Believe it or not, sports are still in their early innings.

Let’s Dive In 👇

The Evolution of Sports Tech

Most innovative technologies used to come from the military down to the general population.

After World War II, we saw the rise of venture capital funds — which shifted a lot of the top technologies to Silicon Valley.

Fast forward to today…

Everyone around the world is connected via the internet and companies are being built with founding members sometimes never even meeting in person.

This has helped the world get safer and shifted much of the violence to video games and sports, not war.

Many of the top technologies now stem from sports.

Instead of testing out biometric data on Marines at boot camp, private companies are now testing out their newest technology on football players at mini-camp.

This shift has had a profound impact on sports (and society as a whole).

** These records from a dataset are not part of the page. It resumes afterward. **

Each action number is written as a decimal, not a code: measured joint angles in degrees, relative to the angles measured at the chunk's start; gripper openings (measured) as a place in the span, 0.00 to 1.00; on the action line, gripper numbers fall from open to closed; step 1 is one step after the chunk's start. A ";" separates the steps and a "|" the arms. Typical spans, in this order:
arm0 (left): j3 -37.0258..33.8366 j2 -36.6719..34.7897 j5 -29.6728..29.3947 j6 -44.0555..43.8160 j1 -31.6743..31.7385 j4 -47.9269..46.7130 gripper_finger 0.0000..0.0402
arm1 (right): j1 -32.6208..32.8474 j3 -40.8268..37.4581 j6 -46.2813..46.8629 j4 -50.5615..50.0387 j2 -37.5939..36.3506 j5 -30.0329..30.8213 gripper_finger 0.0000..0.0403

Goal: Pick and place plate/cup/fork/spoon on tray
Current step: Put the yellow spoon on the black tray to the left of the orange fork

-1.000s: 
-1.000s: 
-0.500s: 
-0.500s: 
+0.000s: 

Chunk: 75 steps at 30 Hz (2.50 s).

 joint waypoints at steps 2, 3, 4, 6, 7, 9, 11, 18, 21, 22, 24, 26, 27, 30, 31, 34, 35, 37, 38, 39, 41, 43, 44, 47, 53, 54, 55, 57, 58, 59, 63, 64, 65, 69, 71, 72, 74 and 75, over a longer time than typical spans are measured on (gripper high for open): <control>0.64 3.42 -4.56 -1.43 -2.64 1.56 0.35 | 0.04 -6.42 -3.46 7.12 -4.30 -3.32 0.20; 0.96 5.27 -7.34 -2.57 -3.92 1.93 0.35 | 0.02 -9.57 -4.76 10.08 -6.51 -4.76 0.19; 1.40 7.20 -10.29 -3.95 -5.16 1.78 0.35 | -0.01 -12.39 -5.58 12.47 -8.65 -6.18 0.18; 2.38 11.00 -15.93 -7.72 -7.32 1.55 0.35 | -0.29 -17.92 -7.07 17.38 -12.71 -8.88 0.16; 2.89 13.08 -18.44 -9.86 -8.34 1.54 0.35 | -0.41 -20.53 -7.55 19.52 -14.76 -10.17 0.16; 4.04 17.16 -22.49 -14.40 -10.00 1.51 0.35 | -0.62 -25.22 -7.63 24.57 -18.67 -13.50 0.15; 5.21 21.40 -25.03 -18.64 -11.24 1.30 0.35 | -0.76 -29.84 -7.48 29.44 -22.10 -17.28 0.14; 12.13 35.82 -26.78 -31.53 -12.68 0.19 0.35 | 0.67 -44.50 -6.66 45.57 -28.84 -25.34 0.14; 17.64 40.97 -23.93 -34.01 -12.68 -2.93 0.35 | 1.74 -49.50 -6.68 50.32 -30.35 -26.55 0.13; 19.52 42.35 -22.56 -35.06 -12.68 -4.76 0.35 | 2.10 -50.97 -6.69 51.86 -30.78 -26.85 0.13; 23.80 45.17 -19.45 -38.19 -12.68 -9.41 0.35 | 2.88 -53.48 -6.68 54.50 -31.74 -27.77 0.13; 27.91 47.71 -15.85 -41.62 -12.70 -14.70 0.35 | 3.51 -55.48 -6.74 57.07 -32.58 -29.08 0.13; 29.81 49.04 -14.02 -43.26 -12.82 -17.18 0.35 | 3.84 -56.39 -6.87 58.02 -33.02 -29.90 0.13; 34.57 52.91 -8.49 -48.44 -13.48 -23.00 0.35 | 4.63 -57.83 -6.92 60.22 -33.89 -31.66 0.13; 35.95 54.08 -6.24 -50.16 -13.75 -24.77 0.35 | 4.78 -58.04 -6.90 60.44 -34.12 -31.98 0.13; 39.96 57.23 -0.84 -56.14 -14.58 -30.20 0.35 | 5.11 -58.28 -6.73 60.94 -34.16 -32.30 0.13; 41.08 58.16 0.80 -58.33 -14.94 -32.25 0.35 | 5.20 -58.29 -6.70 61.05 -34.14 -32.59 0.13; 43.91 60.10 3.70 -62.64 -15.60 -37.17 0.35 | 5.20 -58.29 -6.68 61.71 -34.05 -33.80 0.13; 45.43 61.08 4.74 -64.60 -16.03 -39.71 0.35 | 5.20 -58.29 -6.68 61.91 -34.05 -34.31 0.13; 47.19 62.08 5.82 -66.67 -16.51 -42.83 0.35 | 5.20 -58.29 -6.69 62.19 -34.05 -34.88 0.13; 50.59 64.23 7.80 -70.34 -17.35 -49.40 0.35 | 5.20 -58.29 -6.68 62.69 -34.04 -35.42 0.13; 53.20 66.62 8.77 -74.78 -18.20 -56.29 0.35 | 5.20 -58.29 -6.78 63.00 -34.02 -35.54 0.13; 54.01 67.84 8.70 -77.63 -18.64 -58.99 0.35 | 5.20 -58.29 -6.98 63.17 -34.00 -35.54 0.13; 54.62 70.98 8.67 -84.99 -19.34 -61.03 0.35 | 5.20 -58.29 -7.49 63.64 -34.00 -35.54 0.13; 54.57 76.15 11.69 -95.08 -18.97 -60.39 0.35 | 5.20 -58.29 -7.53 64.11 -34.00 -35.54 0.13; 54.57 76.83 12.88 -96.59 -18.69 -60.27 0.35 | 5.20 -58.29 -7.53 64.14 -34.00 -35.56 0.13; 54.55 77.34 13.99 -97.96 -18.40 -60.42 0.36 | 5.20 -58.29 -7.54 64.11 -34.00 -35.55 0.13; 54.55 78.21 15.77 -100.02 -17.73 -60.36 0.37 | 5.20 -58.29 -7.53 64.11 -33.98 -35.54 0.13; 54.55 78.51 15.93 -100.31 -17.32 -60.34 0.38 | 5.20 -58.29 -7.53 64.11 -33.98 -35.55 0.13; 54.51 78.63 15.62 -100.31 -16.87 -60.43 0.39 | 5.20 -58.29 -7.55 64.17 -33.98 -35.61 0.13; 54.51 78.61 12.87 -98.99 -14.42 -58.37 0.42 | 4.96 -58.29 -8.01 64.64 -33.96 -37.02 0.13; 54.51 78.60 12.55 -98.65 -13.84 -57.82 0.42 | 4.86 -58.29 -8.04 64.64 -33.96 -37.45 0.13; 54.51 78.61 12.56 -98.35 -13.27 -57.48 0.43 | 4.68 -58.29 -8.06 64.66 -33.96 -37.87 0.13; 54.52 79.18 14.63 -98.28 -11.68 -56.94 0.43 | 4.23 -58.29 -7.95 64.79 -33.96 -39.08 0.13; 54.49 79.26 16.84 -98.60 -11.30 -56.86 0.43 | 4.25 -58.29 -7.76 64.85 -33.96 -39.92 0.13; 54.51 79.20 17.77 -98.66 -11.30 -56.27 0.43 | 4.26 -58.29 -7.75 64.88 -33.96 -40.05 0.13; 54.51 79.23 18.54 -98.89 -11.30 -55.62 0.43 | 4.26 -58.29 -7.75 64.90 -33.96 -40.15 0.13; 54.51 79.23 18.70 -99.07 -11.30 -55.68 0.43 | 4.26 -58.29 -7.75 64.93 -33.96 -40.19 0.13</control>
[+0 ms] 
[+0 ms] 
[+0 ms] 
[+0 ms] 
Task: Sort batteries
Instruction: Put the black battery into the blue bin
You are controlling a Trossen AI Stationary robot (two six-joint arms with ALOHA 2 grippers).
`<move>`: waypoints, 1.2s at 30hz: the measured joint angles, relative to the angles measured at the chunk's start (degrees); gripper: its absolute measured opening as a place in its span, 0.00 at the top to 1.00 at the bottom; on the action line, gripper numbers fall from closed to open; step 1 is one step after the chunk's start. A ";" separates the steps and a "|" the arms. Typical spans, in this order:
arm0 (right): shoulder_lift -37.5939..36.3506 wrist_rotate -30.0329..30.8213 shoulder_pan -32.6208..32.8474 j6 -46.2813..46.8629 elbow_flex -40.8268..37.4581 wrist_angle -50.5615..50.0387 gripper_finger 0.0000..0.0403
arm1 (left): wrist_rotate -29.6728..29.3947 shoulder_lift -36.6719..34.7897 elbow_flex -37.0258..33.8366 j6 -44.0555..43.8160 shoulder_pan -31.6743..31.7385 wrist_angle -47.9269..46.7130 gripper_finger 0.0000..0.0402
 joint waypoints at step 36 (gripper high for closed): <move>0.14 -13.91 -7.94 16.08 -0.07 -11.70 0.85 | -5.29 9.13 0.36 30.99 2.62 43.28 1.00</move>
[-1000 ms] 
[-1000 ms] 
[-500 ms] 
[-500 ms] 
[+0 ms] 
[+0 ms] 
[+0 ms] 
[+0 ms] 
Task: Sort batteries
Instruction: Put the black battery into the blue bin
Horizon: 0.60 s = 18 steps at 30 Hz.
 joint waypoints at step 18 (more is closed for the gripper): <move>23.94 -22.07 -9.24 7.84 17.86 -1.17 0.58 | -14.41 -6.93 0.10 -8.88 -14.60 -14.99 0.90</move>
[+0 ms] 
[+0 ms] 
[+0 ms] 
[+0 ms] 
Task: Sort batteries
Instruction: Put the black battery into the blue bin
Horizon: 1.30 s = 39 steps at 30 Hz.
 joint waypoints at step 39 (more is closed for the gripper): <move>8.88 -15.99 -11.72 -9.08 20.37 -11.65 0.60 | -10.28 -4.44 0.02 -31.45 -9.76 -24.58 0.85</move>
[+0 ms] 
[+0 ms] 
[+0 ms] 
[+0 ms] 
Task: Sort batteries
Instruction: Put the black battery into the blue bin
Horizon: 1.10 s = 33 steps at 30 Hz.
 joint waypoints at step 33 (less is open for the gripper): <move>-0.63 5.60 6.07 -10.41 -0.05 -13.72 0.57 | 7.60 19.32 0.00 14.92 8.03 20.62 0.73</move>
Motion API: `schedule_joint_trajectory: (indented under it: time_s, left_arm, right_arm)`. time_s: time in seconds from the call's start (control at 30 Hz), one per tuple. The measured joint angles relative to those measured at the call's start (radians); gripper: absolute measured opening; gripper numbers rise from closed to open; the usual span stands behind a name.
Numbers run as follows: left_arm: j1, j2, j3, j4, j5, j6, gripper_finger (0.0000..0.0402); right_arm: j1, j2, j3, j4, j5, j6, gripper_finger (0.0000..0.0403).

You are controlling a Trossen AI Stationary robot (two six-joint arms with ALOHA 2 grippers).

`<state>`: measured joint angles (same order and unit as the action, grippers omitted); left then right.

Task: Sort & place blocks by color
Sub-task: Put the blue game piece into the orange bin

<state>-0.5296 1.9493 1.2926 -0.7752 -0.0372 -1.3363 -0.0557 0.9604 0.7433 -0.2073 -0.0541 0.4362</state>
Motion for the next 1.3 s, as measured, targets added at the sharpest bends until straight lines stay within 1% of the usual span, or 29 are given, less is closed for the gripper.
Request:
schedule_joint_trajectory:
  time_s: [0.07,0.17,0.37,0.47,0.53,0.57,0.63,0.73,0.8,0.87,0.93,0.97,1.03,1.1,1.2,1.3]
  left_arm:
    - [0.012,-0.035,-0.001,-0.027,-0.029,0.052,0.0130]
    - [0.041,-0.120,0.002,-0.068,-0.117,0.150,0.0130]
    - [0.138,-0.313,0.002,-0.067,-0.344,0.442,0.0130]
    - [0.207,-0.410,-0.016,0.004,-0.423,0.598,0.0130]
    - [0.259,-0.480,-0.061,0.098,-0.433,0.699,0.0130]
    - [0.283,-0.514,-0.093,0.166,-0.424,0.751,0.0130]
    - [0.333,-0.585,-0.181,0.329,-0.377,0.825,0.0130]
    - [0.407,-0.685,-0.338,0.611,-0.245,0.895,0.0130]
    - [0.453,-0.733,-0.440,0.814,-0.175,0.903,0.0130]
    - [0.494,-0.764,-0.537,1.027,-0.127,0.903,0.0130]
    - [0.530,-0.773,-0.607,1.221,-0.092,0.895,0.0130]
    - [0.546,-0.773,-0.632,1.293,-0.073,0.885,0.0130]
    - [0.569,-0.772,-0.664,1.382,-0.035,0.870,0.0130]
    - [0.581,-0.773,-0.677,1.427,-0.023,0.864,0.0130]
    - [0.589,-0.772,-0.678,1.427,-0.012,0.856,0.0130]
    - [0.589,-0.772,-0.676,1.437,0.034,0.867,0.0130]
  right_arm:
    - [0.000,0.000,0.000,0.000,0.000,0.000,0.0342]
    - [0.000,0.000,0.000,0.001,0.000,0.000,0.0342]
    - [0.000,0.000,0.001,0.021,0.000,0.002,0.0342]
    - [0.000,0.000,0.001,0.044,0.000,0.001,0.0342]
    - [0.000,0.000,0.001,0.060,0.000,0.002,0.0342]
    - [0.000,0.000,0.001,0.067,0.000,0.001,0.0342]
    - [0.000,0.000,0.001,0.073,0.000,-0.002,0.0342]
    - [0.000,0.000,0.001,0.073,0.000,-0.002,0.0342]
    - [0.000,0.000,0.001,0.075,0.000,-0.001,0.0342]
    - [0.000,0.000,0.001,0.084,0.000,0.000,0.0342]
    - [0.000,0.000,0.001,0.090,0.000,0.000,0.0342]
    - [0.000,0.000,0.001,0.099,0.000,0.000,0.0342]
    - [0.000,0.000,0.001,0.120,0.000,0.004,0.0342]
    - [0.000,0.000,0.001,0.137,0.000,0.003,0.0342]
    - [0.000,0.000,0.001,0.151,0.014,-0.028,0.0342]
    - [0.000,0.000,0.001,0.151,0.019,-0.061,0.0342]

Here are some “Then and Now” photos:

swimming sports tech over the years

(went with the swim, bike, and run comparisons as I have the triathlon bug right now).

biking tech then and now
running sports technology back then vs today

What’s wild…

Is that these are relatively small equipment upgrades in unique sports with small market caps.

Much of the tech released today is scalable for every sport (and even the entire human population as a whole).

We’re talking about things such as:

  • web3
  • robots
  • sensors
  • wearables
  • virtual reality
  • data analytics
  • timing systems
  • video streaming
  • safety equipment
  • Internet of things
  • augmented reality
  • esports and gaming
  • artificial intelligence
  • 5G and lightning networks

All of them have a heavy influence on sports and companies are using athletes/fans/organizations as their early use cases before scaling outward.

Whoop is the perfect example.

They brought on golfer Rory Mcilroy as an investor and brand ambassador. He would wear the wrist brace on tour and post his heart rate data after tournaments.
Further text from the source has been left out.